◆ DATASET ◆
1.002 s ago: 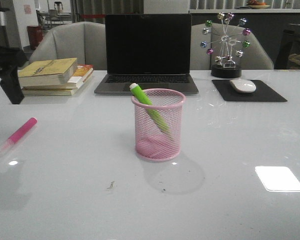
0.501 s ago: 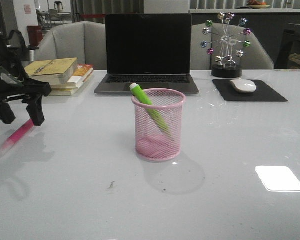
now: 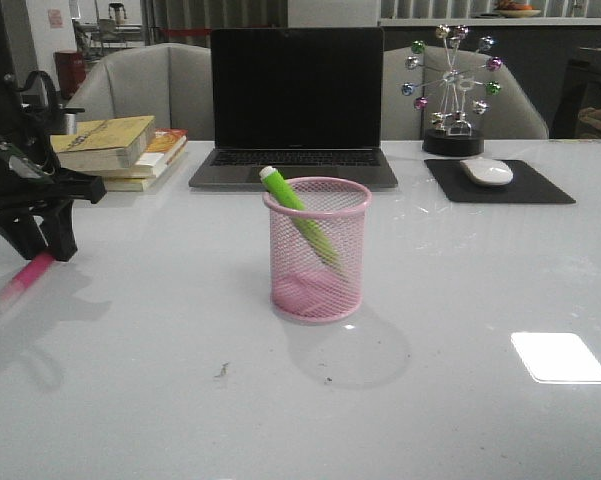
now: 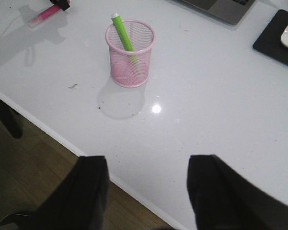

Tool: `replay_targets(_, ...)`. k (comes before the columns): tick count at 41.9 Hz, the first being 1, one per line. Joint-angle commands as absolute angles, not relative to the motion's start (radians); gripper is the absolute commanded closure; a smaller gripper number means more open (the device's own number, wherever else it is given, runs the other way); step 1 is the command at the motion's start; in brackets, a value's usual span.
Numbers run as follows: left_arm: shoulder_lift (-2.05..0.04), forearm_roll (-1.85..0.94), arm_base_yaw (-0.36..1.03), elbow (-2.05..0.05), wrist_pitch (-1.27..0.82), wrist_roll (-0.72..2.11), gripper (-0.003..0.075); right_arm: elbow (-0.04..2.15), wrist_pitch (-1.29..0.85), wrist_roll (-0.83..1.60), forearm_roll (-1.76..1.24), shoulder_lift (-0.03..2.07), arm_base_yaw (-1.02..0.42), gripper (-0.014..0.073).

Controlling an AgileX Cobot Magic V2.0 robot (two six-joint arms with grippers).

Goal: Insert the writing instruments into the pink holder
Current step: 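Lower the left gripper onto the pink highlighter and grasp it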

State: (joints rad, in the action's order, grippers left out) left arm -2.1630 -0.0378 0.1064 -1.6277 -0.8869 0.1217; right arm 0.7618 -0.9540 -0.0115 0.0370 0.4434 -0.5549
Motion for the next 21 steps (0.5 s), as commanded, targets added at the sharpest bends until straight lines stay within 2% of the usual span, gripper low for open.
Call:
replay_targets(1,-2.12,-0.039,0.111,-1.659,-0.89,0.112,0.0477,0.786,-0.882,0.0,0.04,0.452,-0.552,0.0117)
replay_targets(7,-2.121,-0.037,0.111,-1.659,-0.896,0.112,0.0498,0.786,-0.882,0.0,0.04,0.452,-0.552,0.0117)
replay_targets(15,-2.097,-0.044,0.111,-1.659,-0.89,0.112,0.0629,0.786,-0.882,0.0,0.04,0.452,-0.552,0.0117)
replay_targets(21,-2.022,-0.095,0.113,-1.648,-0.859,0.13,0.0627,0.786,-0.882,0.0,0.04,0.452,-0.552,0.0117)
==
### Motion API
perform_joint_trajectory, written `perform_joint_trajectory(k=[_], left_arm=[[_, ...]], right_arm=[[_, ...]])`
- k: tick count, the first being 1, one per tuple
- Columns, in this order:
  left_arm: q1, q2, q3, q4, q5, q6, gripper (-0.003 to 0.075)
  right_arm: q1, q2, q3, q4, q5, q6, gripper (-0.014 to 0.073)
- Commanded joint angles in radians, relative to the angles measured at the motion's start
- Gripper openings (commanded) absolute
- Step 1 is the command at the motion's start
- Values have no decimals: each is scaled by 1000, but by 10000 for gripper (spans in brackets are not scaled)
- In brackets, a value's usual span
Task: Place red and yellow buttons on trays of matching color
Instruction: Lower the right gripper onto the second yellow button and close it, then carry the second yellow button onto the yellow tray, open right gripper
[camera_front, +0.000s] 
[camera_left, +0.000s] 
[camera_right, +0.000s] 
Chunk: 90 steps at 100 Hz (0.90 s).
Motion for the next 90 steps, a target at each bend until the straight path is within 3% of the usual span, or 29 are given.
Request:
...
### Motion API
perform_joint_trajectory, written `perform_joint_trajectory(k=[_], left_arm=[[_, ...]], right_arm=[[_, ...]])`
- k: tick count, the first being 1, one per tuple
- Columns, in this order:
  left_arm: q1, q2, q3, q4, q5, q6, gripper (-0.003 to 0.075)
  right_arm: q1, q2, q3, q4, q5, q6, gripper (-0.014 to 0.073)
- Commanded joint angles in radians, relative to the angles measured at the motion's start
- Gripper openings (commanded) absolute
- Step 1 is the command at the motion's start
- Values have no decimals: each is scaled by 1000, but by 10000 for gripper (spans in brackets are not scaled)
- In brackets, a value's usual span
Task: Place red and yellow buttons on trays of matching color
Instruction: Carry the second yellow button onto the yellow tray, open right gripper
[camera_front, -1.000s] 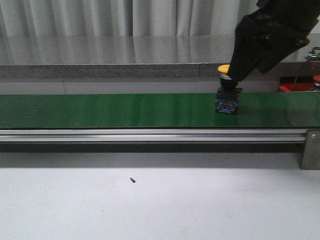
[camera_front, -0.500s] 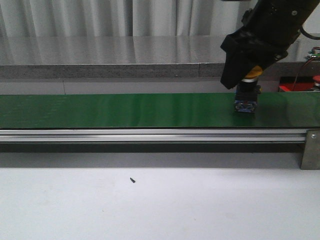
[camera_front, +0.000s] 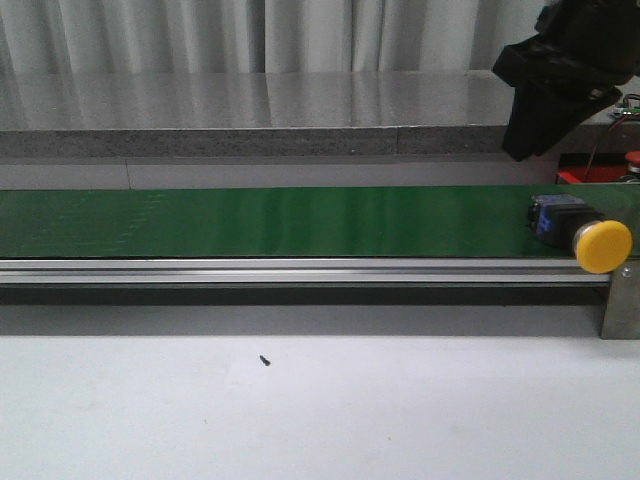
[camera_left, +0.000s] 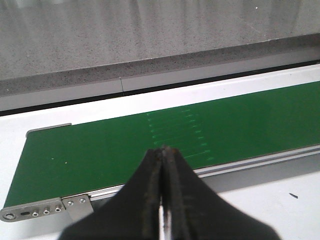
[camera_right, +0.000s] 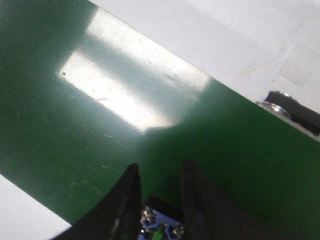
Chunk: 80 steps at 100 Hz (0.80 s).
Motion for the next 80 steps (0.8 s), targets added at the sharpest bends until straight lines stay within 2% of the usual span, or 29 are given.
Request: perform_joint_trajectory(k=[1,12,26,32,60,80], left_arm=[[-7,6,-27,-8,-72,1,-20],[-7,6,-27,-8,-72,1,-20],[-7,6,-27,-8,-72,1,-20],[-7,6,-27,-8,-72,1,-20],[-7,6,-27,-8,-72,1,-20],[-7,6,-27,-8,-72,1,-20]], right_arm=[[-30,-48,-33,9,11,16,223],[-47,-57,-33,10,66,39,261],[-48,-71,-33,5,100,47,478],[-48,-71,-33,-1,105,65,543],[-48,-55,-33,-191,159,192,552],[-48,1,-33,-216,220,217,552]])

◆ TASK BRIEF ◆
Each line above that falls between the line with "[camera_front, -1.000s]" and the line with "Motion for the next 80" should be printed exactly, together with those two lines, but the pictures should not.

◆ EXERCISE RESULT ◆
[camera_front, -1.000s] 
[camera_front, -0.500s] 
[camera_front, +0.000s] 
[camera_left, +0.000s] 
[camera_right, +0.000s] 
Chunk: 80 steps at 100 Hz (0.80 s).
Motion for the next 80 steps (0.8 s), targets added at the sharpest bends until straight lines stay within 2% of the usual span, or 29 are given.

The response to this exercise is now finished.